Crashes, eletrict problems making one or other computer restart (really...
it´s true!!!) And it´s more common as you think!

And most portion of time, this little crashs don´t destroy/corrupt the
database file (except with forced-writes off)... but, really it´s very
fragile.

> 2. The remote shadow engine is ultra-fast, at least on Windows where I
> have experience. At 1Gb the network is transparent, at 100Mb it has a
> very small lag (ie. in our tests 1% which means that at a test which
> keeps 100 secs without shadow, with shadow we have 101). This is
> achieved by writing synchronously on both files (main and shadow) only
> the changed pages. The node *creation* is done asynchronous (when we
> want - see the 'Pending' point above), so the creation time doesn't
> matter, only the node *activation* is required to be done with no one
> attached to the clustered db but the activation is blazingly fast: some
> bytes changed in the db header and a field from a record in RDB$Files.

Again you ´re right, but if the cluster is Linux, Mac OS, or *BSD ?

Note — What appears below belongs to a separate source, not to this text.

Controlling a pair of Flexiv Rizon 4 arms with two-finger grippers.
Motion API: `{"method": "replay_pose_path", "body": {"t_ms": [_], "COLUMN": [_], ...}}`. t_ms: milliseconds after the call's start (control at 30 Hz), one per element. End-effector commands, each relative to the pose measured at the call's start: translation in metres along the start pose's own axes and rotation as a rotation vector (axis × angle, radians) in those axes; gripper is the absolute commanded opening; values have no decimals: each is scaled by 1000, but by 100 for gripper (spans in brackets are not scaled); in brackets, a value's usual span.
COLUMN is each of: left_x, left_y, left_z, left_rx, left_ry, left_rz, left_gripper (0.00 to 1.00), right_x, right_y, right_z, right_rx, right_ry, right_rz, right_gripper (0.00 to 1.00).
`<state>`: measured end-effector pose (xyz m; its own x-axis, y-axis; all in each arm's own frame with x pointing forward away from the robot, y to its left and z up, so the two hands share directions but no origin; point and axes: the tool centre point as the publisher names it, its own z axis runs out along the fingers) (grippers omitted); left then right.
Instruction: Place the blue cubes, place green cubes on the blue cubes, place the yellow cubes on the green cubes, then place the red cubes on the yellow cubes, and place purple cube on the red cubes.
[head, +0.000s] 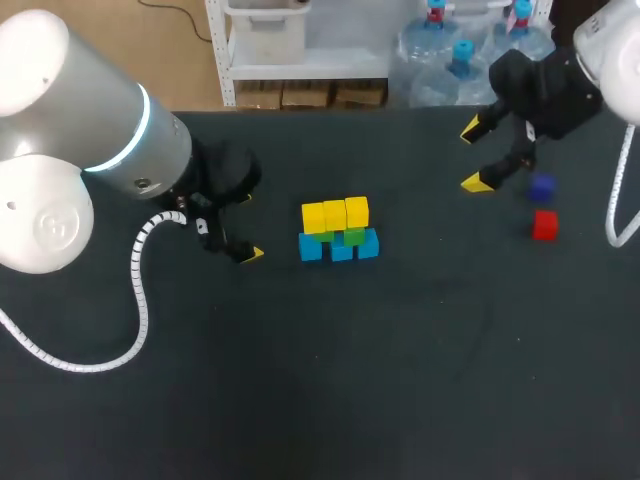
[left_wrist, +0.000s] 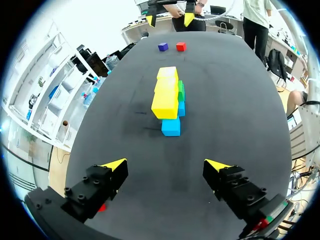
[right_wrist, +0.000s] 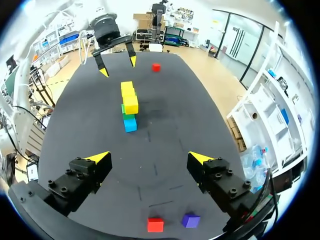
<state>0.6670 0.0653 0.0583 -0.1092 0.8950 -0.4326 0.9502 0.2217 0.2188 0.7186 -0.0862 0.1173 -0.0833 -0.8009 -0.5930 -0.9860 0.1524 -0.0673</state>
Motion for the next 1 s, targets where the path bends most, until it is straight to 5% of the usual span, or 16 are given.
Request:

But some people need web replicating, or remote cluster (like oracle does).
Here, Band Width is a greath problem.

Think about: your cluster soluction is the "better replication soluction"
always done for FireBird. When it´s implemented, certainly I use it to do
remote replication.
>
> 3. Why do you want to 'turn off the secondary cluster node for a short
> time'? There are much more things to 'replicate' between nodes, not only
> the database file. IMHO, the file is the simplest. There are open
> contexts, TIDs, generators, metadata changes etc. That's why I choose to
> do the 'replication' directly from the client. IOW, the 'replication
> engine' is FbClient.dll which sends the commands to all nodes so we
> don't mix with DLMs, multi-host syncs, comm layers aso. So, turning a
> node cluster off, even for a 'short time' render it unusable due to the
> continuous flux of state changes (mainly contexts and TIDs) which must
> be kept in sync between the nodes. In my small implementation, a node
> can enter as active in cluster only when all the clients are out (see
> above about 'Pending'). IMHO, I don't see (now) a solution for
> replication live contexts over the servers.

Here we have a lot of needs, diferent problems to solve...

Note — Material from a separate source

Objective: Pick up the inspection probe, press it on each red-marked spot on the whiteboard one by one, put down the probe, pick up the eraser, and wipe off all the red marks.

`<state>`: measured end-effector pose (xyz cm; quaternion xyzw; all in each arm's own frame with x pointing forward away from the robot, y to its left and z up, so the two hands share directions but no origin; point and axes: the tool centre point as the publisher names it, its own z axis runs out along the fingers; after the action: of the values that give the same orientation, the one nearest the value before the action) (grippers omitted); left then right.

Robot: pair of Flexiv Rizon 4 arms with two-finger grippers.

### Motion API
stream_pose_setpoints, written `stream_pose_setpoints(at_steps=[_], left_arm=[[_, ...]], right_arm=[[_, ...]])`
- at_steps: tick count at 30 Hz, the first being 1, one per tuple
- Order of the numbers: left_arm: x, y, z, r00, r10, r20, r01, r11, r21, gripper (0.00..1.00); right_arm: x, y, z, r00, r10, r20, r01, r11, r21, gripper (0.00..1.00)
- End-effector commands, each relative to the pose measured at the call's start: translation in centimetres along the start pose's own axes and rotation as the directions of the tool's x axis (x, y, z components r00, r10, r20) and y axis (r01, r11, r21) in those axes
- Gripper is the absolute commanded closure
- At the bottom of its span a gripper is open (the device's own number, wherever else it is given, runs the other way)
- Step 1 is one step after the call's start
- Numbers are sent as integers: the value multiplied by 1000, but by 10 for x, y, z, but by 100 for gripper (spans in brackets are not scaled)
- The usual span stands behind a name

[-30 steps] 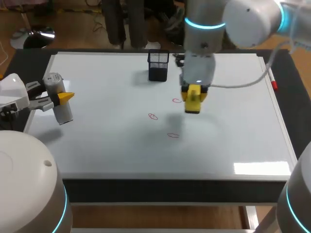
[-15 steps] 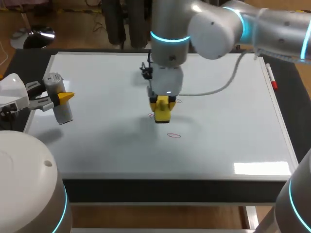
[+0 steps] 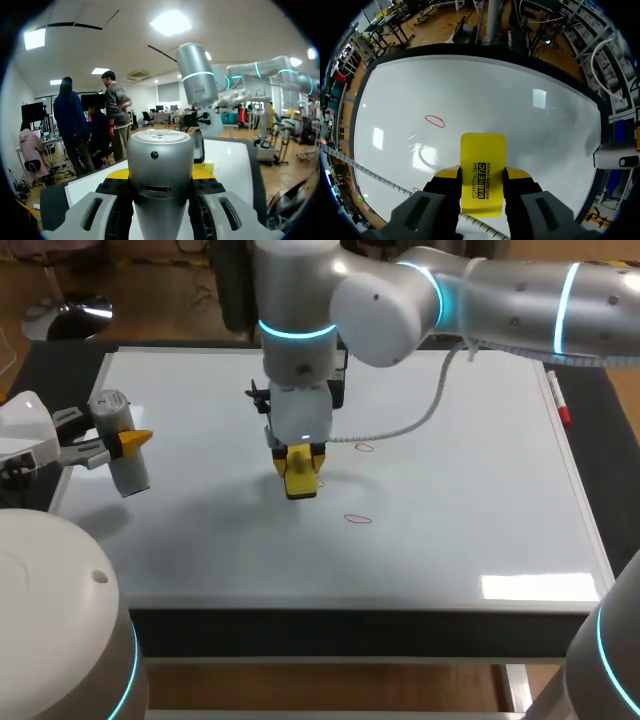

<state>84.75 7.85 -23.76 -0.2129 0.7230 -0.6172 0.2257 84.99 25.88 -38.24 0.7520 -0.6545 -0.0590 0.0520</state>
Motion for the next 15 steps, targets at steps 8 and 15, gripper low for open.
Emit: stream_pose_setpoints(at_steps=[8,15], left_arm=[[0,0,0,1000,1,2,-1,1000,3,100],[0,0,0,1000,1,2,-1,1000,3,100]], right_arm=[[-1,-7,17,1000,-5,17,5,1000,8,100],[1,-11,24,1000,-8,12,8,1000,-3,100]])
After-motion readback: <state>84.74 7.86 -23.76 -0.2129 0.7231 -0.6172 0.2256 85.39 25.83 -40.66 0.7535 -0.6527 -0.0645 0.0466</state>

My needs is: only one database (in one server or a cluster) giving support
to dozens or hundreds of stations. Of coarse we have some "report stations"
(clients with large reports to print, and some times with massive SQL use).
And unluckly FireBird don´t have a good structure to extract the power of
new dual-core (and new quad-core) processors. If one station start a "big
report" a lot of clients still waiting.
If we have a "true cluster" or "replicated database only-for-print" this
need is solve or minimized.

This is my POV: the sync can be made sending DDL/DML commands between
cluster nodes, but again is need a sequencial-cache... (like redo-log in
oracle)... Nodes in cluster may have different performance... some nodes
maybe are more fast than others, and maybe have better network hardware (or
less coalision problems)

An auxiliary connection is needed inter-nodes sharing the transaction
counter, clients IP and/or DDL/DML to do (if a node down, or if a new node
was inserted), and a small logic if the best "sync" method is "shadow" -
full database copy, "page sync" - only a small portion of page copy,
"transactions reprocess" - using the redo-log to reconstruct an old version
node to current database version.

My first idea to do this is "intercepting ALL communications between the
true FireBird server and firebird clients" (like ibmonitor) and do the hard
job (replication and routing connections to nodes) by my self. WHY ? easy: I
can´t change the Firebird source code... I´m not a good C developper.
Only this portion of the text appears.